Ya ha comenzado el Sarajevo Film Festival, y la película inaugural llegaba con el galardón al mejor director a su paso por Cannes, por lo que había cierta expectación.
Pawel Pawlikowski regresa tras Ida (2013), la película ganadora del Oscar a mejor cinta extranjera y que lo situó en el panorama cinematográfico a pesar de que llevara más de 20 años rodando de país en país, con otra obra en blanco y negro ambientada en la guerra fría como su antecesora.
Zimna wojna, en su título original, es una tristísima cinta que sigue las idas y venidas de una pareja formada por Zula, una joven campesina con una voz portentosa, y a Wiktor, un compositor y pianista que busca jóvenes talentos enmarcado en una campaña comunista en defensa de la cultura polaca, que pronto se convierte en un absurdo canto ideológico que los lleva por media Europa, saltando el telón de acero en más de una ocasión.
Una obra que nos sumerge en aquella época de manera fría y desapegada, pero llena de música, ¡y qué música!, con unos protagonistas danzando entre garitos llenos de humo y alcohol, de melancolía, de sueños truncados, de pasaportes, de queridos camaradas miembros del partido, de bohemios, de peleas y desengaños, buscándose en cada ciudad y marchitándose cuando se encuentran.
Hay una sencilla pero interesante manera de rodar la película, en especial a sus protagonistas cuando están juntos, donde casi siempre se usa el plano contraplano frontal, resultando una sensación de un muro que los separa.

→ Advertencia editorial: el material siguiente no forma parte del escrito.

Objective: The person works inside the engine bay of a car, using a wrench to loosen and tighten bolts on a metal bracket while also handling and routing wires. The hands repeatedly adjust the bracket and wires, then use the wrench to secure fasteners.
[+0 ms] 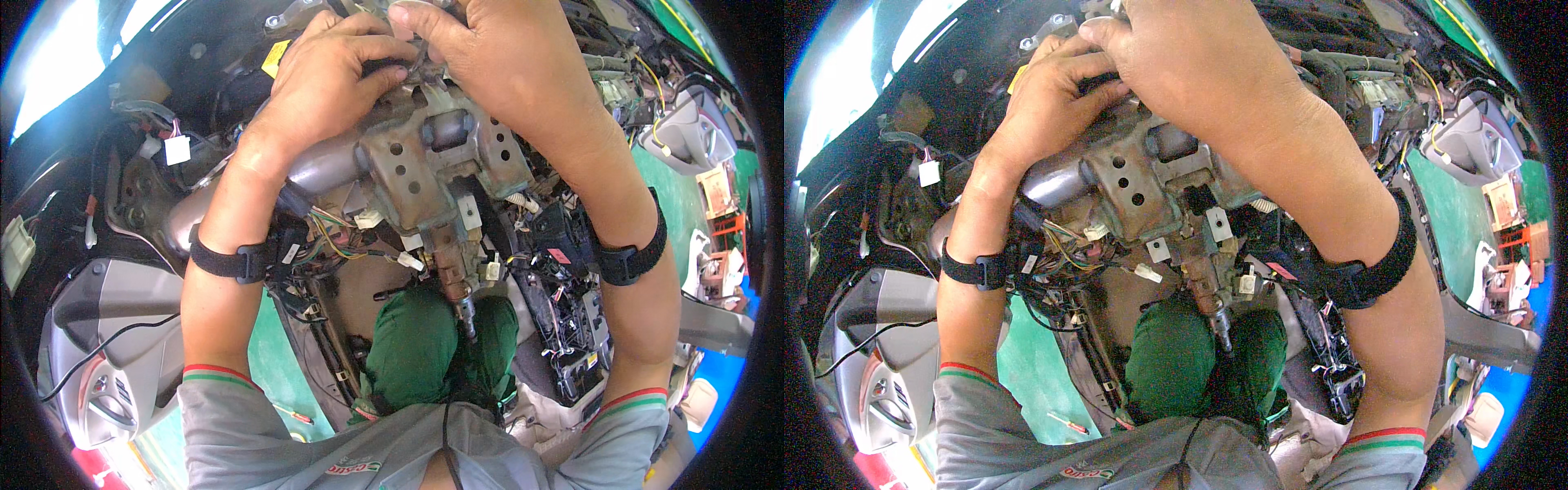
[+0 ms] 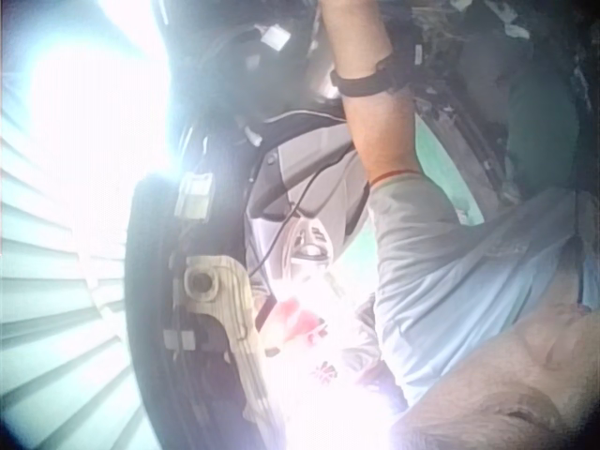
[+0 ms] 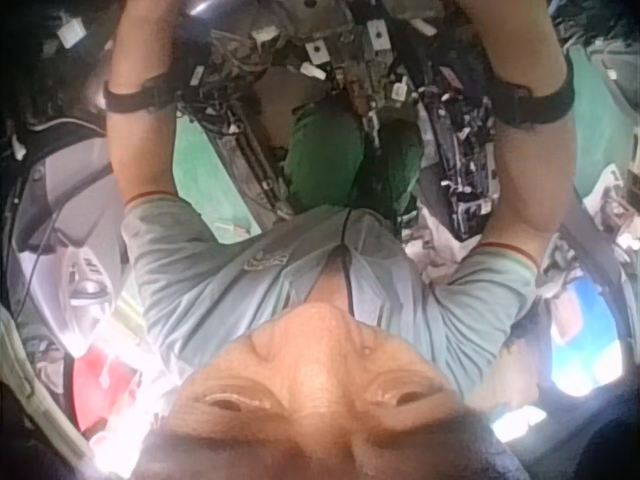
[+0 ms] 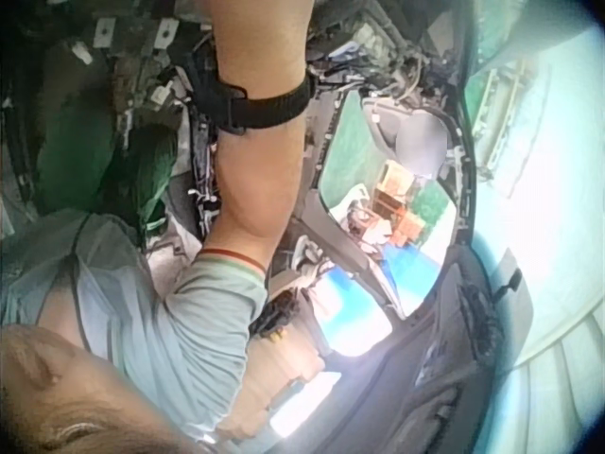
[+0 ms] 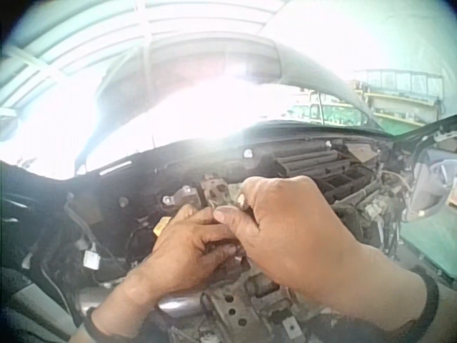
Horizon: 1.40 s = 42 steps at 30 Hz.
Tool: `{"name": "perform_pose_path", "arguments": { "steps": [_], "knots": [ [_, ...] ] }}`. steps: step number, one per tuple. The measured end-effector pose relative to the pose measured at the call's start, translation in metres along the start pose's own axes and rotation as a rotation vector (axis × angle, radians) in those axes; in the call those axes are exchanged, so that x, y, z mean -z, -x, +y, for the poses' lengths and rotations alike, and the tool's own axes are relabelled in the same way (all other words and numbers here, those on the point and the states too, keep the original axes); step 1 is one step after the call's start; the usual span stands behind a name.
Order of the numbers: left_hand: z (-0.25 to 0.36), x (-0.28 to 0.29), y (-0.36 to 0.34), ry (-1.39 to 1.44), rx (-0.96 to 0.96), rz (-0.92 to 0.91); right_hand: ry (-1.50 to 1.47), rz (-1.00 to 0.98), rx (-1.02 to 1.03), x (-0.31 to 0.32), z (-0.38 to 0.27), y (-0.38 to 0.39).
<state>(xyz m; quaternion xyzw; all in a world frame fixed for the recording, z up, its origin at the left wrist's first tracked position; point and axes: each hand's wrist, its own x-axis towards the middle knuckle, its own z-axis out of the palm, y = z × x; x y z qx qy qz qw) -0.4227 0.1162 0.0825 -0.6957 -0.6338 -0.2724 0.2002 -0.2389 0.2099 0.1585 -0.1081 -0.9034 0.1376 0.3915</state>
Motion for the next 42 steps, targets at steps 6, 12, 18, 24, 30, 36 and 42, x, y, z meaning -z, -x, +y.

Toda la cinta está llena de este detalle o de mil maneras de separarlos tanto física como emocionalmente.
La trama es sencilla y creo en mi deber de no contar más de lo necesario, dos personas que se aman, que sueñan con huir de la Polonia comunista, a la vez que ella tiene miedo de perder todo lo que ha conseguido y peor, de depender en exclusiva de él en un país que no conoce. En suma, de estar atada y no controlar su futuro. Ella es la joven a la que el partido ha comenzado a adorar y él, un compositor de éxito que sueña con París. Este es el punto de inicio para una historia que de otra manera sería un dramón de domingo por la tarde, pero que filmada por Pawlikowski se convierte en una conmovedora historia de amor salpicada de música de todo tipo, mientras analiza el panorama internacional de la época sin que te des cuenta, de la construcción del muro de Berlín a esa Yugoslavia de mediados de los cincuenta que se alejó de Rusia y se acercó a Occidente para quedarse a mitad de camino entre ambos.
Sí, narrativamente funciona con un guión sencillo y hasta simple, pero que esconde una mirada y unas intenciones por parte del cineasta que no deben dejarse pasar por alto. Podríamos hablar de esa canción que canta al principio Zula, una preciosa letra originaria de Rusia, que pasa por todas las transformaciones posibles, desde convertirla en folclore polaco, hacer lo propio con el jazz o mutarla en una canción en francés, donde cada vez va perdiendo autenticidad pero al mismo tiempo va ganando fama. O de esos exiliados que no encajan, que desean volver. Del sueño de emigrar y encontrarse vacío de pronto y volver y estar igual de mal.
Cold War pasa en un suspiro mientras observamos a Zula y Wiktor perdidos, siempre insatisfechos y siempre incompletos. Lo que hay allí no lo encontramos aquí. No hay oportunidad para los grises, todo es blanco o negro. Tampoco hay exaltación de una época, o un modo de vida, por mucho que París no sea la Varsovia comunista. Todo parece deprimente y poco amigable.
Puede que Pawlikowski repita muchos de sus estilismos y formas de su anterior trabajo, pero apuntala una mirada al pasado de Polonia y a una época que le hace adquirir esa cosa que se suele llamar autoría o carácter. Cold War utiliza a su pareja protagonista para hablar de un momento dado y su evolución, o en ocasiones parece que simplemente todo este envoltorio esconda una sincera historia de amor que va pasando por tantas transformaciones como la música que disfrutamos.
Como comienzo del Sarajevo Film festival, ha dejado un muy buen sabor de boca.